Report back each line of the data that contains the word "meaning".

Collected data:
--- START ---

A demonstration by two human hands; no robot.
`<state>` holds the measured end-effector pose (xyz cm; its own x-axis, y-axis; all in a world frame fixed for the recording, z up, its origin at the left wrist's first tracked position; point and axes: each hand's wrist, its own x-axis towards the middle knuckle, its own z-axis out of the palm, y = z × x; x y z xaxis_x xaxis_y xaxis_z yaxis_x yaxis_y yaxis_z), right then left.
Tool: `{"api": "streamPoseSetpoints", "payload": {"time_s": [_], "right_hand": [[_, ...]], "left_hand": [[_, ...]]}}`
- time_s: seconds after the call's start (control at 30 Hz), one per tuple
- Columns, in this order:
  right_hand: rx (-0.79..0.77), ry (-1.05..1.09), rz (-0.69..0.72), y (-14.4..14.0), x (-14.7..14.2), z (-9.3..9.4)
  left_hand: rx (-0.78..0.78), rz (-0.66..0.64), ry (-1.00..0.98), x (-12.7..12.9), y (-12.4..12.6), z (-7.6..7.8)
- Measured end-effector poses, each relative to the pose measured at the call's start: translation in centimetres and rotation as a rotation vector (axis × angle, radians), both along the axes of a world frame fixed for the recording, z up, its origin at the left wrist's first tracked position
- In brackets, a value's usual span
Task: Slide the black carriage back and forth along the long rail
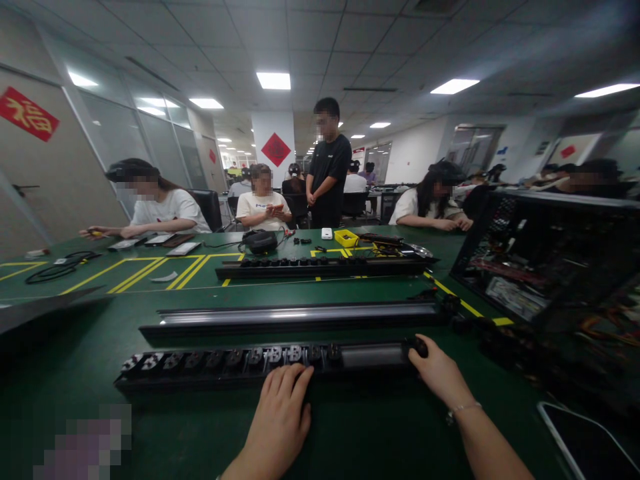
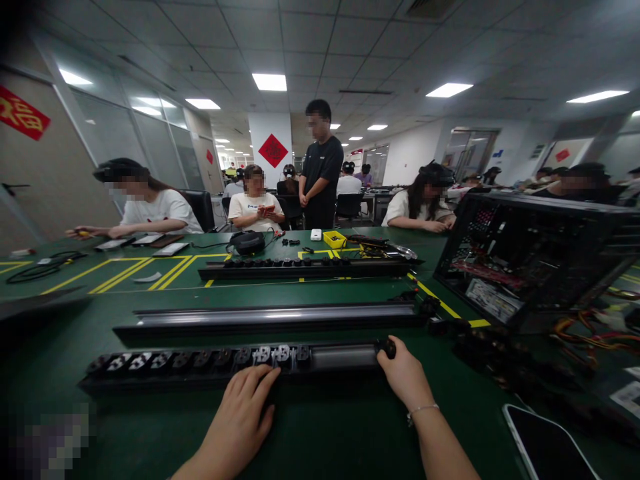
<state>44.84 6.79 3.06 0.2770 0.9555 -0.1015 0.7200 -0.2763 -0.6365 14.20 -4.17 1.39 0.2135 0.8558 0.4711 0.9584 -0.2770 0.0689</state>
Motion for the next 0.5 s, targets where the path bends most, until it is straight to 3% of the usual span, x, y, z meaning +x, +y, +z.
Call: {"api": "streamPoseSetpoints", "payload": {"time_s": [0.23, 0.5], "right_hand": [[-0.057, 0.147, -0.020, 0.4, 1.2, -0.5], [0.043, -0.264, -0.291, 0.5, 4.9, 0.3]], "left_hand": [[-0.015, -0.005, -0.015, 0.1, 0.0, 0.0], [0.010, -0.014, 0.009, -0.1, 0.1, 0.1]]}}
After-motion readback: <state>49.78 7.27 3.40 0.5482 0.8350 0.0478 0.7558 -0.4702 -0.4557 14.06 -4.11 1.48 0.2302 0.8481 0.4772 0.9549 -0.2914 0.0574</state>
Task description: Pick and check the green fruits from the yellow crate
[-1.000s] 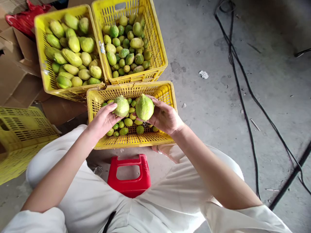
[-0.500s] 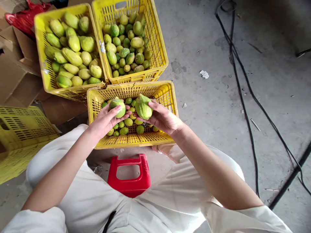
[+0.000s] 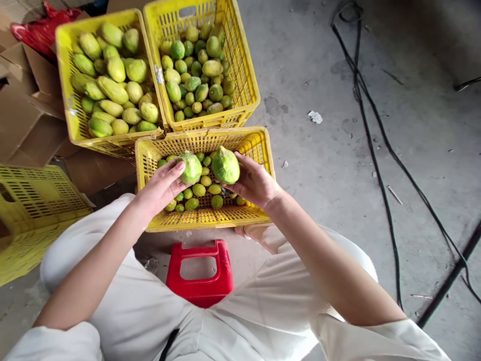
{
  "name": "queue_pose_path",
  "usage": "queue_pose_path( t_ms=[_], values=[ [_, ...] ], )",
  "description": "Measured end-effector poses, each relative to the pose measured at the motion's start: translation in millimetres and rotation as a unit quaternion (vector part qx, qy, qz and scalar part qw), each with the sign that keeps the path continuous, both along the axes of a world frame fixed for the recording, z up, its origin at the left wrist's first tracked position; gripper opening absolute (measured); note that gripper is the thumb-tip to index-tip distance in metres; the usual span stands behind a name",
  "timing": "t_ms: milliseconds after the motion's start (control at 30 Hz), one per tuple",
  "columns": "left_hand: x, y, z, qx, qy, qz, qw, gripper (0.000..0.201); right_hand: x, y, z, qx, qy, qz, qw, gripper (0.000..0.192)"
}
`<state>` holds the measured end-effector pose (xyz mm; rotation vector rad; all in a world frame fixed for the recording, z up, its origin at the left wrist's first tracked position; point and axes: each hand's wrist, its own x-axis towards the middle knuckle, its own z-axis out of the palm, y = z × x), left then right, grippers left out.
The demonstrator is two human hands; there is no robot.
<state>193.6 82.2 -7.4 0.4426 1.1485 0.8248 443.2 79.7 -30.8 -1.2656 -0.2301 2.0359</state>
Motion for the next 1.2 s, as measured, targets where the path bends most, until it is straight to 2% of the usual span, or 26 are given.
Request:
queue_pose_path(
  t_ms=[67,167,233,333,500,633,767,1033,1133,1200],
  values=[
    [0,1,-1.7,-0.027,0.002,0.006,1.0,0.028,-5,2,-0.5,-0.066,-0.028,-0.018,0.997,0.015],
    [-3,0,-8.0,-0.084,0.033,0.022,0.996,0.012,-17,4,-2.6,-0.157,-0.071,-0.062,0.983,0.018],
    [-7,-3,-13.8,-0.13,0.063,0.037,0.989,0.006,-25,4,-5.5,-0.194,-0.087,-0.085,0.973,0.021],
    [-13,-11,-21.5,-0.173,0.08,0.053,0.98,0.008,-34,6,-11.1,-0.222,-0.097,-0.097,0.965,0.021],
    [-19,-25,-30.0,-0.163,0.065,0.051,0.983,0.007,-36,21,-15.7,-0.22,-0.078,-0.122,0.965,0.02],
    [-24,-29,-37.8,-0.137,0.054,0.038,0.988,0.013,-35,34,-18.3,-0.136,-0.059,-0.15,0.978,0.013],
    [-25,-27,-37.7,-0.144,0.059,0.038,0.987,0.013,-35,35,-25.6,-0.074,-0.042,-0.127,0.988,0.018],
    [-3,-28,-11.8,-0.173,0.042,0.066,0.982,0.014,-35,28,-30.1,-0.148,-0.071,-0.093,0.982,0.016],
    [3,-31,-10.5,-0.198,0.035,0.072,0.977,0.017,-57,44,-28.6,-0.17,-0.107,-0.06,0.978,0.016],
    [6,-32,-13.3,-0.202,0.03,0.082,0.975,0.02,-85,64,-26.9,-0.156,-0.128,-0.032,0.979,0.018]
  ],
)
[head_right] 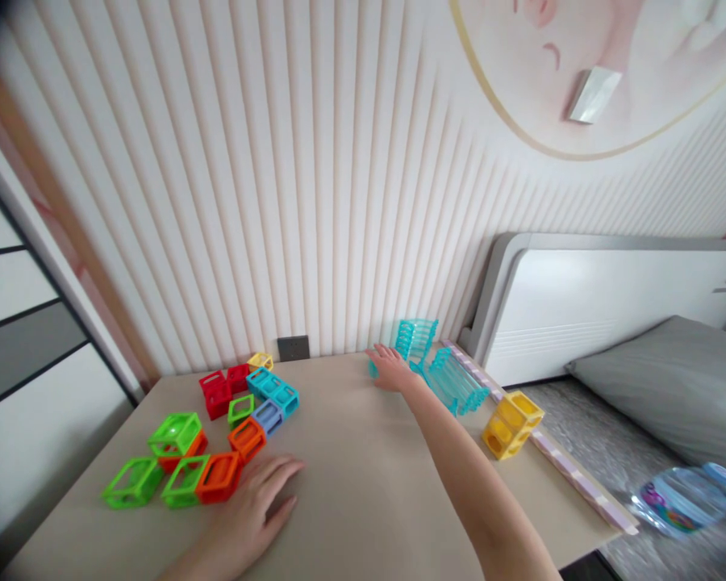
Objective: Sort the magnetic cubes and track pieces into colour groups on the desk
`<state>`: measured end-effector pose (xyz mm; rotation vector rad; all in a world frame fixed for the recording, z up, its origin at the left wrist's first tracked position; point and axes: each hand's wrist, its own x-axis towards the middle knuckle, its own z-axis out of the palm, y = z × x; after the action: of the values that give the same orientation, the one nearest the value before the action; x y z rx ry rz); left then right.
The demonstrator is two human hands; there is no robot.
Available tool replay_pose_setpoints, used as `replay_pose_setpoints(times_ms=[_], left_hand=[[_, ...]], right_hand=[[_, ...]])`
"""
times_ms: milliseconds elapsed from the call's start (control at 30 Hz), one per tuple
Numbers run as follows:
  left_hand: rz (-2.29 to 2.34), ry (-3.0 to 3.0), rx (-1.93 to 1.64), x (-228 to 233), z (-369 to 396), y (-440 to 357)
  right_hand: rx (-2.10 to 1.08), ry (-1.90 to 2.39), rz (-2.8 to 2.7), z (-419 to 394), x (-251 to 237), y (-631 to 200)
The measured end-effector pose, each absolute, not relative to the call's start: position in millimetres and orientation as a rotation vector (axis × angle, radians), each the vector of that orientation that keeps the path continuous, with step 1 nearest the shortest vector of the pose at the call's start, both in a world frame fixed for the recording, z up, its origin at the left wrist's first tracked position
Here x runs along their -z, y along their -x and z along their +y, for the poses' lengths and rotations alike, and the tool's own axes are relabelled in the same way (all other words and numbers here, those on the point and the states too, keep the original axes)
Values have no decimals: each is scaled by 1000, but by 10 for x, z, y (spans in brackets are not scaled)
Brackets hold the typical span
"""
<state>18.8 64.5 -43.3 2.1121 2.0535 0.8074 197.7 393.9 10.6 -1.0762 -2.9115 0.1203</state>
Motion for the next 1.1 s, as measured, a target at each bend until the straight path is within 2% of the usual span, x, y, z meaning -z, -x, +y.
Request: replay_pose_setpoints(times_ms=[200, 400, 767, 1100], left_hand=[[2077, -2145, -829, 461, 652, -197], [2100, -2196, -817, 462, 673, -178], [2077, -2237, -813, 532, 678, -134], [2038, -2087, -781, 321, 644, -238]], right_hand=[[90, 1276, -2644, 3520, 149, -2015], [146, 1383, -2533, 3677, 198, -1868], [154, 1370, -2509, 3976, 182, -1804], [87, 1321, -2506, 3862, 132, -1782]])
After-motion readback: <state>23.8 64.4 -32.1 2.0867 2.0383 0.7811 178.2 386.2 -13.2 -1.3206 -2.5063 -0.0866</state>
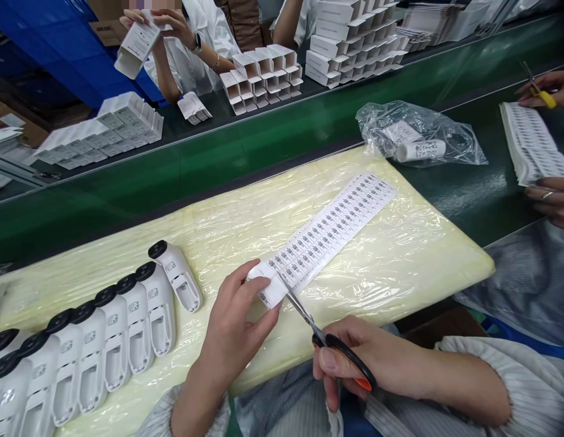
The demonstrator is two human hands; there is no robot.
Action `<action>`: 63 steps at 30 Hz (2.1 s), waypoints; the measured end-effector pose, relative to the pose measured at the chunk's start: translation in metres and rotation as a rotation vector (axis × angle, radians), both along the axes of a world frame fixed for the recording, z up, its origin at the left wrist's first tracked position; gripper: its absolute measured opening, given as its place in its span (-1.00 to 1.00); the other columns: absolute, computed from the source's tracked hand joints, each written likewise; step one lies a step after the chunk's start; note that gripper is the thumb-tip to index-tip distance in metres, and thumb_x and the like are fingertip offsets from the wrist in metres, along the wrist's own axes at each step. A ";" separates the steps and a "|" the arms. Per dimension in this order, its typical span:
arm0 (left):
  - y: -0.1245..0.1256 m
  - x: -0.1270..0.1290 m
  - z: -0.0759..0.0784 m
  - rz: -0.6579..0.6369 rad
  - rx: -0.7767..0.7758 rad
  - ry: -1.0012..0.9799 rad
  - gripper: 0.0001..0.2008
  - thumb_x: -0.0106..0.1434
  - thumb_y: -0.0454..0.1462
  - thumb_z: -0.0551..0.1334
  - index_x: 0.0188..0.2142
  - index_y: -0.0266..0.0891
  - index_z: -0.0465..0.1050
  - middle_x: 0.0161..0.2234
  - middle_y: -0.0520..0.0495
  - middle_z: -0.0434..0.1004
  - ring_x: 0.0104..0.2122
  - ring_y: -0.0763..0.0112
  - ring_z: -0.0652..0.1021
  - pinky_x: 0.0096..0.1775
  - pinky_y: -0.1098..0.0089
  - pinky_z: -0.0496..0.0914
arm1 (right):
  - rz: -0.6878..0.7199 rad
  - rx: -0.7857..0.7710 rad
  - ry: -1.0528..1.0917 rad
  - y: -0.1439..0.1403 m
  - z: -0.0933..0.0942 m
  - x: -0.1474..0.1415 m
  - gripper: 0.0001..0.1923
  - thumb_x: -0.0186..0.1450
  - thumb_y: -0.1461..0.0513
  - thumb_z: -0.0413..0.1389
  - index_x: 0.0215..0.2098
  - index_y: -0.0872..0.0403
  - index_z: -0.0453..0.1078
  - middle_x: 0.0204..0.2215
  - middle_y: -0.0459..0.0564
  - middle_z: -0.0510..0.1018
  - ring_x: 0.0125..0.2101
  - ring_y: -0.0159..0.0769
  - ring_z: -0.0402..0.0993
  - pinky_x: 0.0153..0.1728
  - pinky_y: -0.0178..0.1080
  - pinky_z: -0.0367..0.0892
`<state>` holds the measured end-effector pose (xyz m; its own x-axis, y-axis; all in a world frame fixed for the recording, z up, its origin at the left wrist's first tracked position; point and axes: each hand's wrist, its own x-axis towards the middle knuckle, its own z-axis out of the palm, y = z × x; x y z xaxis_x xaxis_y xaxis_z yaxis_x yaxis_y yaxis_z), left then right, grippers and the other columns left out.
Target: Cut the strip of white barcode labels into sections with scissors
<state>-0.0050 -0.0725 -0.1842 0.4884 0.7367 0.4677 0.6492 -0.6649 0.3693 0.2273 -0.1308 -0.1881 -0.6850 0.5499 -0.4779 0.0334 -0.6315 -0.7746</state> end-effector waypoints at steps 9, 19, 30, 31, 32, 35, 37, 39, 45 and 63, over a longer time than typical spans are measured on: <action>-0.001 -0.001 0.000 -0.019 0.004 0.009 -0.74 0.31 -0.37 0.28 -0.02 -0.22 0.38 0.09 -0.29 0.44 0.09 0.19 0.52 -0.03 0.25 0.49 | -0.025 -0.001 -0.033 0.004 -0.001 0.001 -0.35 0.15 -0.30 0.20 -0.43 0.13 0.36 -0.53 0.00 0.57 -0.66 -0.52 0.18 -0.63 -0.41 0.07; -0.002 -0.001 0.000 -0.009 0.008 0.011 -0.75 0.30 -0.38 0.28 -0.03 -0.22 0.39 0.08 -0.27 0.45 0.07 0.21 0.52 -0.01 0.27 0.48 | -0.017 0.020 -0.076 0.005 -0.002 0.003 -0.32 0.14 -0.32 0.18 -0.45 0.14 0.36 -0.56 0.00 0.55 -0.64 -0.51 0.20 -0.61 -0.42 0.09; -0.001 0.000 0.000 -0.010 0.021 -0.003 -0.74 0.29 -0.37 0.30 -0.03 -0.24 0.41 0.06 -0.29 0.48 0.06 0.18 0.54 -0.04 0.25 0.50 | -0.032 -0.041 -0.111 0.008 0.002 0.002 -0.33 0.08 -0.32 0.23 -0.45 0.12 0.34 -0.62 -0.08 0.51 -0.69 -0.54 0.15 -0.70 -0.44 0.04; -0.001 0.000 0.000 -0.010 0.019 -0.005 -0.74 0.28 -0.37 0.30 -0.04 -0.25 0.41 0.06 -0.29 0.48 0.06 0.19 0.54 -0.04 0.25 0.50 | -0.034 -0.040 -0.118 0.008 0.003 0.002 -0.34 0.07 -0.31 0.24 -0.47 0.11 0.33 -0.64 -0.09 0.50 -0.70 -0.54 0.15 -0.71 -0.44 0.03; -0.001 0.000 0.000 -0.011 0.017 -0.007 -0.74 0.28 -0.38 0.31 -0.04 -0.25 0.41 0.06 -0.29 0.47 0.06 0.19 0.54 -0.04 0.25 0.49 | -0.037 -0.040 -0.124 0.008 0.003 0.001 -0.34 0.07 -0.31 0.25 -0.48 0.11 0.32 -0.65 -0.09 0.49 -0.70 -0.54 0.14 -0.71 -0.44 0.02; 0.000 0.000 0.000 -0.013 0.015 -0.014 -0.74 0.28 -0.39 0.31 -0.03 -0.26 0.41 0.07 -0.30 0.47 0.06 0.21 0.53 -0.03 0.27 0.48 | -0.041 -0.051 -0.134 0.009 0.004 0.001 -0.35 0.07 -0.30 0.25 -0.48 0.10 0.31 -0.66 -0.11 0.48 -0.72 -0.55 0.12 -0.72 -0.43 -0.01; -0.001 0.000 0.000 -0.014 0.020 -0.018 -0.73 0.28 -0.39 0.31 -0.03 -0.26 0.41 0.07 -0.30 0.46 0.07 0.21 0.53 -0.03 0.27 0.48 | -0.040 -0.063 -0.144 0.009 0.005 0.000 -0.35 0.06 -0.30 0.26 -0.48 0.10 0.31 -0.66 -0.11 0.48 -0.73 -0.56 0.12 -0.72 -0.44 0.00; -0.001 0.000 0.000 -0.019 0.016 -0.026 -0.73 0.28 -0.39 0.31 -0.03 -0.26 0.41 0.07 -0.30 0.46 0.07 0.22 0.52 -0.03 0.28 0.48 | -0.040 -0.071 -0.146 0.011 0.005 -0.002 -0.36 0.06 -0.29 0.27 -0.49 0.09 0.30 -0.65 -0.11 0.50 -0.74 -0.56 0.12 -0.73 -0.44 0.01; -0.003 0.001 0.000 -0.026 0.013 -0.043 -0.72 0.27 -0.40 0.31 -0.02 -0.25 0.40 0.08 -0.31 0.46 0.08 0.21 0.52 -0.02 0.26 0.48 | -0.038 -0.049 -0.133 0.015 0.006 -0.004 -0.40 0.10 -0.25 0.27 -0.50 0.10 0.30 -0.62 -0.10 0.52 -0.75 -0.58 0.13 -0.74 -0.44 0.01; -0.008 0.004 0.004 -0.025 -0.005 -0.040 -0.71 0.28 -0.40 0.29 -0.01 -0.21 0.38 0.10 -0.29 0.44 0.09 0.21 0.51 -0.01 0.27 0.45 | -0.281 0.039 -0.066 0.025 0.016 -0.007 -0.42 0.05 -0.19 0.36 -0.43 0.10 0.33 -0.54 -0.13 0.50 -0.61 -0.52 0.18 -0.58 -0.38 0.08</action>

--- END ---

> **FINISHED TASK**:
Motion for the next 0.5 s, targets where the path bends most, until it is straight to 3% of the usual span, x, y, z meaning +x, +y, +z.
Motion for the next 1.1 s, as measured, a target at each bend until the straight path is within 2% of the usual span, x, y, z meaning -z, -x, +y.

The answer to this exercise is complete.